• _Work order_:
Of the entries below, restate word for word only the section that runs from the line with "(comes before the" to the line with "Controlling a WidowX", counting both ends.

(Stored items from a collection)
+ + + + +

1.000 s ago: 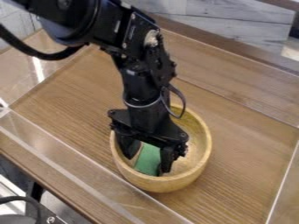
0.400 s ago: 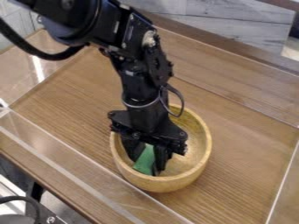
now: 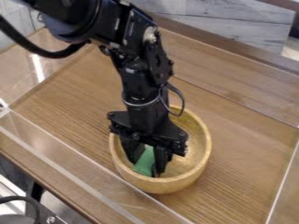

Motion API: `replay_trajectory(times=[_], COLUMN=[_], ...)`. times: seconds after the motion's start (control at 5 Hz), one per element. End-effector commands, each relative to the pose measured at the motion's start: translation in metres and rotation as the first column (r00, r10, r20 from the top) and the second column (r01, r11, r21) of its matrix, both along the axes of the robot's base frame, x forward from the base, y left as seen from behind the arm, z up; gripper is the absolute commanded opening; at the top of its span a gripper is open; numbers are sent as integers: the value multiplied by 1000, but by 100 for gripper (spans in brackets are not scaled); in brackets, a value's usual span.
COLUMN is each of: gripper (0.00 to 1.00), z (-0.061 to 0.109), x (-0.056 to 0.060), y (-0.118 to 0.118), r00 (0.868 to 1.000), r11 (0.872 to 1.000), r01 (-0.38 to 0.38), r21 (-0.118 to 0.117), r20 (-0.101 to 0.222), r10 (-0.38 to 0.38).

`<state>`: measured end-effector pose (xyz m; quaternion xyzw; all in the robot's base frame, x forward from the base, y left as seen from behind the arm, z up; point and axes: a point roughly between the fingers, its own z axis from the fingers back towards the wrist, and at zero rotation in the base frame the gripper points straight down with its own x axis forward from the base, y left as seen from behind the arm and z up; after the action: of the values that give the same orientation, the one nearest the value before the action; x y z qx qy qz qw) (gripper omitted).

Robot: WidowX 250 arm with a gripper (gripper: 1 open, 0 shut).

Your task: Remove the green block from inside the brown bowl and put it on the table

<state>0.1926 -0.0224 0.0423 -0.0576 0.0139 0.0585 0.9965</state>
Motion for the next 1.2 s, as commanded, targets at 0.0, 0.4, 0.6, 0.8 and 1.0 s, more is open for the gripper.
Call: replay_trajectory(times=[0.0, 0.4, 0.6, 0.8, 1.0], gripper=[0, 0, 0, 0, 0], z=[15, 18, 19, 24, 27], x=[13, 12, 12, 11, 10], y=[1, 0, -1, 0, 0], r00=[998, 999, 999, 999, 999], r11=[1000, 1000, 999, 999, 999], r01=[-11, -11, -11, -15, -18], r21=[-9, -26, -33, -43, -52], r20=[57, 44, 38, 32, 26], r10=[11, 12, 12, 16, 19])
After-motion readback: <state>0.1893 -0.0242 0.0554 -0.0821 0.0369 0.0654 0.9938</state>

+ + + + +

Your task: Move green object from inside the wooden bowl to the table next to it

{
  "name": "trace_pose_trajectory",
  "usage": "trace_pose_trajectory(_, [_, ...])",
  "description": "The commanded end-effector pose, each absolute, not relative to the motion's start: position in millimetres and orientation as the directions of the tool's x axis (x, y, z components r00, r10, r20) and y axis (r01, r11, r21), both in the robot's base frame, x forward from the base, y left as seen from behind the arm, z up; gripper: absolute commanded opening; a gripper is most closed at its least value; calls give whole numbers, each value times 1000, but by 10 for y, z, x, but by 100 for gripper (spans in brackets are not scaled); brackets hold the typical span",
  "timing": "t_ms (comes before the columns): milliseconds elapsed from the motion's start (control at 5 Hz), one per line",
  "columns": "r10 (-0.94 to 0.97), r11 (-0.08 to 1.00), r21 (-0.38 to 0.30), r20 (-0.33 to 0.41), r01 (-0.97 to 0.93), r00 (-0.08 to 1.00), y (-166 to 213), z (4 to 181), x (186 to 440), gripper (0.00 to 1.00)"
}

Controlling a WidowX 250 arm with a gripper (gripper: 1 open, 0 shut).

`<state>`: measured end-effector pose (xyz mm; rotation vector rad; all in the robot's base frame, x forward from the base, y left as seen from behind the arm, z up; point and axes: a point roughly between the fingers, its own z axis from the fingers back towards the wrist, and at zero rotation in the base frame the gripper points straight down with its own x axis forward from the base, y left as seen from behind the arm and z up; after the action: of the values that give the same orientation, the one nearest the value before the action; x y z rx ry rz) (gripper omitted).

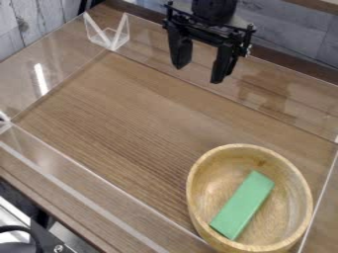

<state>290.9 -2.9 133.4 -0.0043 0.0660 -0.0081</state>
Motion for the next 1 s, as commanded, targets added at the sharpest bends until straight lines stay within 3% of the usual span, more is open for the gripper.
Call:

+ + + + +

• _Solution to the exercise_:
  "timing": "t_ms (comes before the columns): milliseconds elapsed from the motion's start (control at 5 Hz), one per line",
  "columns": "r10 (-0.94 to 0.97), r11 (-0.08 to 1.00), r21 (-0.38 to 0.30), r20 (-0.33 to 0.41), r01 (-0.97 to 0.93), r00 (-0.08 to 1.00), y (-166 to 213), z (4 to 181), x (186 to 440), gripper (0.00 to 1.00)"
}

Controlling a WidowX 250 arm with a gripper (gripper: 1 open, 0 shut).

What the exercise asked for is now done.